Alison Stewart's History of D.C.'s Dunbar High School and Its Future

Alison Stewart's First Class is the history of the rise and fall of Washington D.C.'s elite Dunbar High School. It tells a story that cannot be ignored if we really believe that school improvement can be the civil rights movement of the 21st century.
This post was published on the now-closed HuffPost Contributor platform. Contributors control their own work and posted freely to our site. If you need to flag this entry as abusive, send us an email.

Alison Stewart's First Class is the history of the rise and fall of Washington D.C.'s elite Dunbar High School. It tells a story that cannot be ignored if we really believe that school improvement can be the civil rights movement of the 21st century.

Stewart tells the powerful story of Dunbar's inspiring role in "a national movement for justice and citizenship." Dunbar's educators made the best of the demeaning and cruel Jim Crow system. Their achievements were "stunning." Graduates of Dunbar led the legal fight against de jure segregation and pioneered world class innovations in medicine, scholarship, art and music. One eminent Dunbar graduate after another, often after earning doctorates from prestigious universities, returned to build an incredible learning institution.

Tragically, the elite institution was collateral damage resulting from the grudging way that America's schools were later desegregated, but not properly integrated, in the second half of the 20th century. Stewart then recalls the rushed 21st century school improvements imposed by Michelle Rhee on Dunbar and D.C. that, I would say, were equally inept.

I must emphasize that First Class deserves a full and careful reading, as I focus on a scene late in the book which foreshadowed the defeat of Rhee's contemporary reforms. She recounts a conversation between a student who is cutting class and the new director of Dunbar. It was the type of conversation that a pro-"reform" filmmaker might edit and spin into teacher-bashing propaganda. The director's interpretation of the discussion justified the replacement of 60 percent of Dunbar's teachers.

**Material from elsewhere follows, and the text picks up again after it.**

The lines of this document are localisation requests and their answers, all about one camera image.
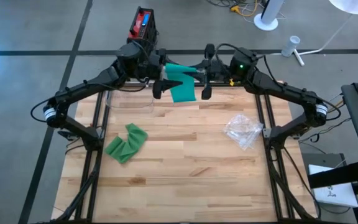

George Leonard, the director of the New York-based Friends of Dunbar recalled a disgruntled student who said, "My life is a toilet. I don't even want to talk to you with that tie on. And I just want to be left alone until that bell rings so I can go to my next class that I may cut also."

According to Leonard, the boy wanted get away from him because he (and his tie) "represent everything that is bad in my life." But, Leonard invested a half hour talking to the student. As the 59-year-old told it, the 35-minute conversation was probably the longest that the teenager had spoken to "anybody that represents what I represent." Leonard made the kid go through the uncomfortable process of being quiet, holding his head down, and accepting "the reality that, at the rate he is going, he's not going to graduate."

Leonard's take was that he got the student's attention. That's why the kid replied, "So, now you think I'm not going to make it? I'm going to make it. I don't care what you say."

Leonard's interpretation of the student's inner monologue was that the teen was trying to say, "'I want to feel comfortable with being messed up.'" But, Leonard believed he had communicated, "I wouldn't allow that, because I was going to challenge him until I couldn't." Leonard reached that determination after the student stopped responding and "just kept walking."

Leonard later called the kid's mother and had a meeting with them. Leonard believed that during the subsequent conversation, "their final exchange brought the light." The student said, "I already get kicked out of a school already because I curse people out." His final conclusion was that the boy got quiet because "he doesn't want to hear what makes sense." And, what was missing with the majority of D.C. teachers is that they would not take the effort to do what he had just done.

To his credit, Leonard also said that schools need an open conversation about mental health. He believed, accurately, that inner city schools like Dunbar need a mental health unit, even a dorm, and that that would require "major dollars."

Stewart left it to the readers to decide whether Leonard was as skillful as he thought in counseling students. She let the readers decide whether they believe that those two meetings turned around the troubled student, and so will I. She also left it to the readers to determine whether it made sense to start with the mass firing of teachers and to then speculate about providing the mental health supports.

But, Leonard's account of the dialogue raises the question of whether he, like Michelle Rhee and so many other "reformers," are legends only in their own minds. They would have needed many more such conversations before having the experience necessary to impose their theories on the toughest schools. They should have been much slower to judge us teachers, who have had thousands of similar conversations and who have learned through practice what it takes to turn students around.

And, I can't help but suggesting to Leonard that it is not difficult to shame a troubled student into hanging his head; it is no harder than blaming urban educators. A first start in improving the lives of suffering students is to read Alison Stewart's accounts of the old Dunbar's efforts to build kids self-esteem.